# probleme lecture video sur certains sites



## bigmeutz (20 Janvier 2011)

Bonjour je n'arrive pas a lires certaines vidéos sur les sites genre booska-p ou nrj 12 replay sa fonctionné avant mais depuis qu'il avait parlé d'une faille pour java qu'il fallait desactiver depuis je l'ais remis mais rien ni fait une idée svp??


----------



## edd72 (20 Janvier 2011)

Rien compris...


----------



## bigmeutz (20 Janvier 2011)

edd72 a dit:


> Rien compris...



je n'arrive pas a lire certaines videos sur les sites internet


----------



## BS0D (21 Janvier 2011)

bigmeutz a dit:


> Bonjour je n'arrive pas a lires certaines vidéos sur les sites genre booska-p ou nrj 12 replay sa fonctionné avant mais depuis qu'il avait parlé d'une faille pour java qu'il fallait desactiver depuis je l'ais remis mais rien ni fait une idée svp??



salut l'ami, 

fais un effort pour nos yeux et commence par apprendre la ponctuation. 
ensuite, tu peux aussi expliquer plus en détail ton histoire de java, tu as fait quoi et pourquoi?

quel navigateur ? 

quel version d'OS?


----------



## ermocratz (5 Avril 2011)

j'ai également le même problème, je n'arrive pas à lire les vidéos sur nrj 12.
Je ne m'y connais pas trop en ordinateur mais j'ai l'avant dernier macbook pro et la dernière version de flash player ( version 10 ).
Que ce soit sur safari, chrome ou firefox les vidéos ne se lançent pas sur ce site...
Si quelqu'un aurait une solution ce serait vraiment sympa.


----------



## heymilee (7 Avril 2011)

bonsoir, de même pour moi mais sur pleins de sites comme france 3 replay et compagnie, je ne trouve pas de solution.


----------



## vins20100 (8 Avril 2011)

Vous utilisez quel navigateur, cela ne sert a rien de repondre "moi non plus" sans apporter de details....

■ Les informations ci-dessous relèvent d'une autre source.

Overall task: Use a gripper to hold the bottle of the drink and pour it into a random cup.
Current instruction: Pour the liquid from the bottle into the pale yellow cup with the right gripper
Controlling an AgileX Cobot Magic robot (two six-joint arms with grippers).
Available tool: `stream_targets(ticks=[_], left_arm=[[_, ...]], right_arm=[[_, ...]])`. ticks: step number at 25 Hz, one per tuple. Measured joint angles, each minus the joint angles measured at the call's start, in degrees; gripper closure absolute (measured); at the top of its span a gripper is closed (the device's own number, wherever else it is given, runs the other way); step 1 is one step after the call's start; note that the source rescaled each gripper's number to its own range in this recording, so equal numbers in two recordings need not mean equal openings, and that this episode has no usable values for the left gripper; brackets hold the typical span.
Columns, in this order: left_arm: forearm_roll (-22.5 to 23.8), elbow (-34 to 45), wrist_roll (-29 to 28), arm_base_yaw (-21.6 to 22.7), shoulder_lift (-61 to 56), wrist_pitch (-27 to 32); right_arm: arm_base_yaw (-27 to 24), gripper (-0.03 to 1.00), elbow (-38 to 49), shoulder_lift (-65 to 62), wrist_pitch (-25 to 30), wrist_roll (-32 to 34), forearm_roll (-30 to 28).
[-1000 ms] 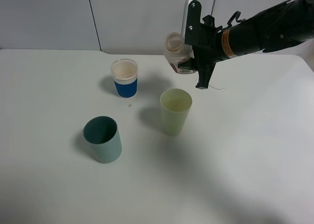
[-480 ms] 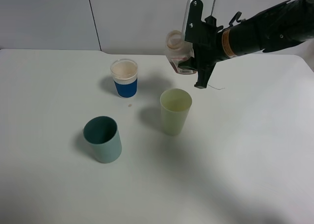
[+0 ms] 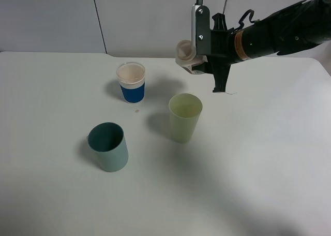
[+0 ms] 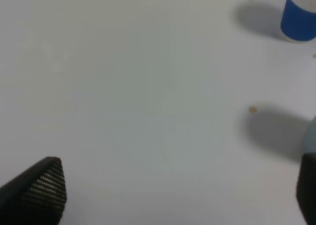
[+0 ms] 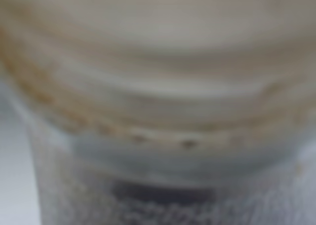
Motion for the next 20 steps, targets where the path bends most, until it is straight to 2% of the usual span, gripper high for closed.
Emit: stream_targets(ticks=[4, 9, 13, 20], left_arm=[[0.00, 0.00, 0.00, 0.00, 0.00, 0.00], [0.00, 0.00, 0.00, 0.00, 0.00, 0.00], [0.00, 0.00, 0.00, 0.00, 0.00, 0.00], [0.00, 0.00, 0.00, 0.00, 0.00, 0.00]], right_arm=[[0.00, 0.97, 0.00, 0.00, 0.17, -5.10, 0.00], [0.00, 0.97, 0.00, 0.00, 0.17, -8.23, 0.00], [0.00, 0.97, 0.00, 0.00, 0.11, -14.28, 0.00], [1.20, 0.97, 0.00, 0.00, 0.09, -18.82, -0.02]])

Si votre navigateur est safari, il faut passer en 32 bits au lieu de 64, c'est une réponse que j'ai eu lors d'un post précédent....

Sinon passez sur mozilla....

Bref, tentez différents navigateurs avant d'exposer votre problème.


----------



## kenamon (8 Mai 2012)

Egalement pour moi, depuis peu j'ai le même problème. Sur les 3 navigateurs que j'utilise (Sarafi, Chrome et Firefox) les lectures ne marche pas. 

Example : http://www.debutersurmac.com/tutoriels/partage_decran.html
Quand je clique sur la vidéo, le pop-up s'ouvre, j'ai le logo quick time mais rien ne se passe. 
Pareil pour cette vidéo d'NRJ12, il possible de les lire.

J'ai essayé avec plusieurs naviateur ...

---------- Nouveau message ajouté à 19h14 ---------- Le message précédent a été envoyé à 19h11 ----------




kenamon a dit:


> Egalement pour moi, depuis peu j'ai le même problème. Sur les 3 navigateurs que j'utilise (Sarafi, Chrome et Firefox) les lectures ne marche pas.
> 
> Example : http://www.debutersurmac.com/tutoriels/partage_decran.html
> Quand je clique sur la vidéo, le pop-up s'ouvre, j'ai le logo quick time mais rien ne se passe.
> ...



EDIT : Je viens de re-tester sur le site d'NRJ12 avec safari et ça marche ...


----------